Unsupervised Domain Adaptation by Backpropagation

Yaroslav Ganin, Victor Lempitsky (ICML 2015)

4 min readJun 7, 2018

Learning a discriminator or some type of predictor while there is shift present in the distributions of the source and target distributions is known as domain adaptation.

Blue is the source distribution and red is the target distribution. Source : link

As can be seen from the image above, A classifier learned on the source distribution (blue) won’t perform well on the classifier learned on the target distribution (red). Therefore we need make both this distributions indistinguishable.

Below are some types of example source and target domains.

Problem Statement

Given a labelled source domain and an unlabelled target domain. We would like to train a classifier or a predictor which would give accurate predictions on the target domain.

Assumptions

Probability distribution of source domain is not equal to the probability distribution of target domain. The conditional probability distribution of the labels given an instance from source domain is equal to the conditional probability distribution of the labels given an instance from the target domain. Source dataset is labelled. Target dataset is unlabelled

Goal

Perform some transformation on the source and target domain and bring the transformed distributions closer. Then, Train the classifier on the transformed source distribution and since both the transformed distributions are now similar, The model will achieve better accuracy on the target domain during test time.

In-order to perform the transformation, a neural network is used. Let the network used for performing the transformation be denoted as ‘F’ with neural network parameters ‘W’. Let the instances from source and target domain be denoted as ‘s’ and ‘t’. The transformed vector after performing the transformation F with weights W on the source and target instances be denoted as Vs and Vt.

F(s,W) = Vs and F(t,W) = Vt.

The goal is to bring the probability distributions of Vs and Vt closer or similar to each other. P(Vs) = P(Vt).

Approach

The above goal can be achieved by using following components.

Feature Extractor : This is a neural network that will learn to perform the transformation on the source and target distribution
Label Classifier : This is a neural network that will learn to perform classification on the transformed source distribution. Since, source domain is labelled
Domain Classifier : This is a neural network that will be predicting whether the output of the Feature Extractor is from the source distribution is from source distribution or the target distribution.

Basic Intuition : Basically, the feature extractor will try to perform some transformation on the source and target instances such that the transformed instances appear as if it is coming from the same distribution and domain classifier will not be able to classify the domain of the transformed instances. This is achieved by training both the feature extractor and domain classifier in such a way that feature extractor will be trained to maximize the domain classification loss, while domain classifier will try to minimize the domain classification loss. So, this is similar to adversarial training wherein the feature extractor is trying to confuse domain classifier by bringing the two distributions closer. For the transformed source instances the label predictor will be trained for predicting the labels of the source instances. The feature extractor will therefore be trained to minimize classification loss of the label predictor and maximize classification loss of domain predictor. the label predictor and domain predictor will be trained to minimize there respective classification loss.

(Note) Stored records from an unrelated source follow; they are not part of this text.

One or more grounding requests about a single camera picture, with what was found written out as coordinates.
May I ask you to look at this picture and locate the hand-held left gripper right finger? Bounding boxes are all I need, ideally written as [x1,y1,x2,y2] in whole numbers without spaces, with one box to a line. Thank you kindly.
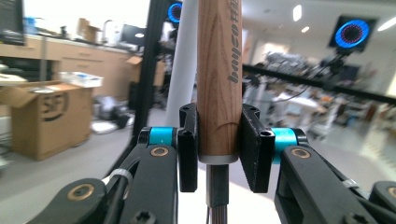
[238,104,309,193]

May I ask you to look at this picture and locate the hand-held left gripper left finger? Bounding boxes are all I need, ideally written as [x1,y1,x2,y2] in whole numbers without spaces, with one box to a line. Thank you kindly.
[138,103,199,193]

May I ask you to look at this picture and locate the wire whisk with wooden handle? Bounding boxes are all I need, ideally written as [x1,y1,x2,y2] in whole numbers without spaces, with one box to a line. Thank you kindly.
[196,0,244,224]

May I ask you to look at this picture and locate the white utensil stand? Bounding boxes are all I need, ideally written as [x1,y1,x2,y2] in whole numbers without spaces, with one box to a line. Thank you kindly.
[164,0,200,129]

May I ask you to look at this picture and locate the small open cardboard box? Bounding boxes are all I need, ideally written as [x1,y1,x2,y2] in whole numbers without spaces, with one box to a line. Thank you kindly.
[125,55,166,88]

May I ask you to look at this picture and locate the white plastic tray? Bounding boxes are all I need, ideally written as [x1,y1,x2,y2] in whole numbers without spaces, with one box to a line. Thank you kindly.
[59,71,104,89]

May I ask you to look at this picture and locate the wooden counter cabinets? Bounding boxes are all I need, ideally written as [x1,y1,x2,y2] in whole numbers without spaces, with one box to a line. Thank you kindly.
[0,34,141,102]

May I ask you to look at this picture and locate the large cardboard box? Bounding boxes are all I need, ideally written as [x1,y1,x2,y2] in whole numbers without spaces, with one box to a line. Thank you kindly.
[0,79,94,161]

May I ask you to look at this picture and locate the black monitor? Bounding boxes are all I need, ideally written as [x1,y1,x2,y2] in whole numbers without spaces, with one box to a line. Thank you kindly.
[0,0,25,46]

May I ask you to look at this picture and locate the black horizontal rail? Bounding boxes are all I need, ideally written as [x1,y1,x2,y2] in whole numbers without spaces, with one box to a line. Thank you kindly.
[242,63,396,105]

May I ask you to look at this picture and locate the black stand frame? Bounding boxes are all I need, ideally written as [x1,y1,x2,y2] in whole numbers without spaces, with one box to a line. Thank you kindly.
[106,0,171,178]

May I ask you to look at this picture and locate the blue ring light camera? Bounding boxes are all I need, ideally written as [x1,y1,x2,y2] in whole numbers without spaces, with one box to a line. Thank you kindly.
[329,15,377,52]
[167,0,184,24]

Thus using the above three components, The Feature extractor will learn to produce discriminative and domain-invariant features.

Gradient Reversal Layer

For training the feature extractor in order to maximize the classification loss of domain predictor, Gradient Reversal layer was place between Feature extractor and domain classifier. The Gradient Reversal Layer basically acts as an identity function (outputs is same as input) during forward propagation but during back propagation it multiplies its input by -1. Intuitively, During back propagation the output of GRL is basically leading to the opposite of Gradient descent that is performing gradient ascent on the feature extractor with respect to the classification loss of Domain predictor.

Results

Pros

Brings both domains closer after performing some transformation
Learns discriminative and domain invariant features

Cons

Gradient Reversal Layers leads to vanishing gradient problem once the domain predictor has achieved good accuracy
Same weights are being used for performing the transformation on the source domain and the target domain. Since, both source and target domain might have different features therefore, shared weights might lead to less number of parameters for learning independent features and transforming both the distributions.